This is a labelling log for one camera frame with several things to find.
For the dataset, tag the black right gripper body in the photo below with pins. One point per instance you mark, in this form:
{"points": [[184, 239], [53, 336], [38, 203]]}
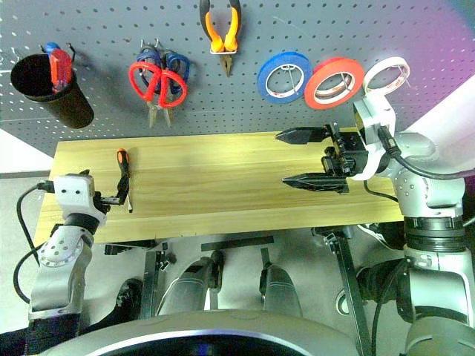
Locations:
{"points": [[350, 148]]}

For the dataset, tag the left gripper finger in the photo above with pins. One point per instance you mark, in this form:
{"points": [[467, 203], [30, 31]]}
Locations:
{"points": [[85, 173], [122, 187]]}

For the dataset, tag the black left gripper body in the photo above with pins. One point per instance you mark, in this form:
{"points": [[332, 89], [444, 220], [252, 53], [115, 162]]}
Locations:
{"points": [[105, 202]]}

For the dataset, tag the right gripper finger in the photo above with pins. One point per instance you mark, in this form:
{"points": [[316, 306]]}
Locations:
{"points": [[319, 181], [300, 135]]}

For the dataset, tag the wide red tape roll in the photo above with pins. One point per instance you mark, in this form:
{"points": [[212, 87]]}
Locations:
{"points": [[334, 65]]}

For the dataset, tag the orange black needle-nose pliers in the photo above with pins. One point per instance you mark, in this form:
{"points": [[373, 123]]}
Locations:
{"points": [[219, 42]]}

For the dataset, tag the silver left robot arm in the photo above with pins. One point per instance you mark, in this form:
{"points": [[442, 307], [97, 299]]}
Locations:
{"points": [[61, 252]]}

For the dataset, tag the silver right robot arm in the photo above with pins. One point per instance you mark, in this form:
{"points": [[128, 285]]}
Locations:
{"points": [[412, 185]]}

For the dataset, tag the grey perforated pegboard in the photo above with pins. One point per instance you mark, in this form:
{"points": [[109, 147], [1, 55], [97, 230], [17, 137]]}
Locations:
{"points": [[241, 107]]}

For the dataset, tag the black plastic cup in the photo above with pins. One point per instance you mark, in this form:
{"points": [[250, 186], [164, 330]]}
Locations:
{"points": [[70, 107]]}

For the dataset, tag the blue tape roll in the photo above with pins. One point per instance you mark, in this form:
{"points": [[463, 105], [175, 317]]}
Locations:
{"points": [[265, 74]]}

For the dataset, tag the thin red tape roll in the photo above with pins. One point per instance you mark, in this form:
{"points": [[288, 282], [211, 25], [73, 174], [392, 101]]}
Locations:
{"points": [[335, 58]]}

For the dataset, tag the black leather shoe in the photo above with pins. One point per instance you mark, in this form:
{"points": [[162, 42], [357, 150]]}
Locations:
{"points": [[128, 293]]}

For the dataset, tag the white tape roll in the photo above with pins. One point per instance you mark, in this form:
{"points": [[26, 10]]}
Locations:
{"points": [[386, 60]]}

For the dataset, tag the grey right robot leg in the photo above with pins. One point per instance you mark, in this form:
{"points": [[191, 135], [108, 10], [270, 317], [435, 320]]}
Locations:
{"points": [[278, 289]]}

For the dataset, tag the grey robot leg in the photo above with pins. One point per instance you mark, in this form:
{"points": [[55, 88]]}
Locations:
{"points": [[278, 289], [193, 282]]}

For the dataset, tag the black trousers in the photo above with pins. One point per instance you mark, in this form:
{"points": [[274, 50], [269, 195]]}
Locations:
{"points": [[105, 319]]}

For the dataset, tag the grey left robot leg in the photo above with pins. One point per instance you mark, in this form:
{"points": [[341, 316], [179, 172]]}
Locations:
{"points": [[193, 282]]}

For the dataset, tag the silver scissors hook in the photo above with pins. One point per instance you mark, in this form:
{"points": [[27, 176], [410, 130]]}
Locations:
{"points": [[142, 43]]}

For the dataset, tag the grey robot torso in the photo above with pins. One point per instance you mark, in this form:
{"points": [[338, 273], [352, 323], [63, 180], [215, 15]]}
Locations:
{"points": [[222, 326]]}

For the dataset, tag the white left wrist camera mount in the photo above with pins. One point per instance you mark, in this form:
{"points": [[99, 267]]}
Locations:
{"points": [[72, 193]]}

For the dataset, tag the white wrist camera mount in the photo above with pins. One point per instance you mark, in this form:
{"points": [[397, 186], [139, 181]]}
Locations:
{"points": [[72, 193], [375, 111]]}

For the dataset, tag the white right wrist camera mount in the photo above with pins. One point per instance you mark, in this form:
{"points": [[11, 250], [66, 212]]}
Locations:
{"points": [[375, 111]]}

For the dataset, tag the black metal table frame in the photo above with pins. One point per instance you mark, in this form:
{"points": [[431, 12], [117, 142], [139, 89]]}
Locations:
{"points": [[237, 243]]}

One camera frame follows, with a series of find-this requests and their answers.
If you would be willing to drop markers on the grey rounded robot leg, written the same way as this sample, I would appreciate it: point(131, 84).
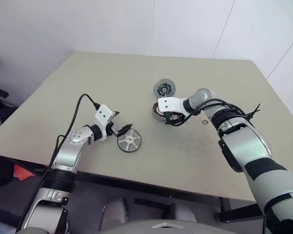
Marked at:
point(113, 214)
point(183, 213)

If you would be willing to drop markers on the grey-blue fabric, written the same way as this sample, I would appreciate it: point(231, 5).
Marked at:
point(0, 228)

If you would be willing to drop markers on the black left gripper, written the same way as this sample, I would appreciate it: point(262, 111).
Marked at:
point(110, 128)

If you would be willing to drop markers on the round motor lid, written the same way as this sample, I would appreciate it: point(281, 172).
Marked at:
point(164, 87)

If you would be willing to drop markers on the orange object on floor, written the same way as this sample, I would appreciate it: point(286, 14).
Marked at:
point(23, 173)

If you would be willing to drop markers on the black bag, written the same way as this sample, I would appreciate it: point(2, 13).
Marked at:
point(1, 171)

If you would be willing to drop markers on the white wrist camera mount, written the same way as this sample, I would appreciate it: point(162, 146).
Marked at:
point(169, 103)
point(103, 114)

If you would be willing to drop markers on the black folded equipment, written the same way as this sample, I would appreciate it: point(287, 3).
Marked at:
point(0, 93)

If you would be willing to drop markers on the round grey motor housing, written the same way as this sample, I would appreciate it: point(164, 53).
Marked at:
point(156, 112)

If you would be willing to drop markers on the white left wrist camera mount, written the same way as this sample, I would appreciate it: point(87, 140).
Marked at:
point(103, 114)

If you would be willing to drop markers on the silver spoked rotor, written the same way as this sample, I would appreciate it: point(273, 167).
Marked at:
point(129, 141)

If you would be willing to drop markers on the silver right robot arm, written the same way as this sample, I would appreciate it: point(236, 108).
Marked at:
point(249, 143)

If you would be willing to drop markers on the grey robot torso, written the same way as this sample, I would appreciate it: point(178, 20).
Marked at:
point(166, 226)

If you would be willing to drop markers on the black table frame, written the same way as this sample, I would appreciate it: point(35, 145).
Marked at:
point(136, 182)

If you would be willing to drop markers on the small metal washer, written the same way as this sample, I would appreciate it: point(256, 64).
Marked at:
point(203, 121)

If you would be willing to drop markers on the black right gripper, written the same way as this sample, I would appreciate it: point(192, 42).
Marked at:
point(175, 116)

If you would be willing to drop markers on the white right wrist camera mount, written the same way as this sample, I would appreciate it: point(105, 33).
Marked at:
point(169, 103)

+ + +

Using the entries above, work out how many lines include the word "body", and give only that count.

2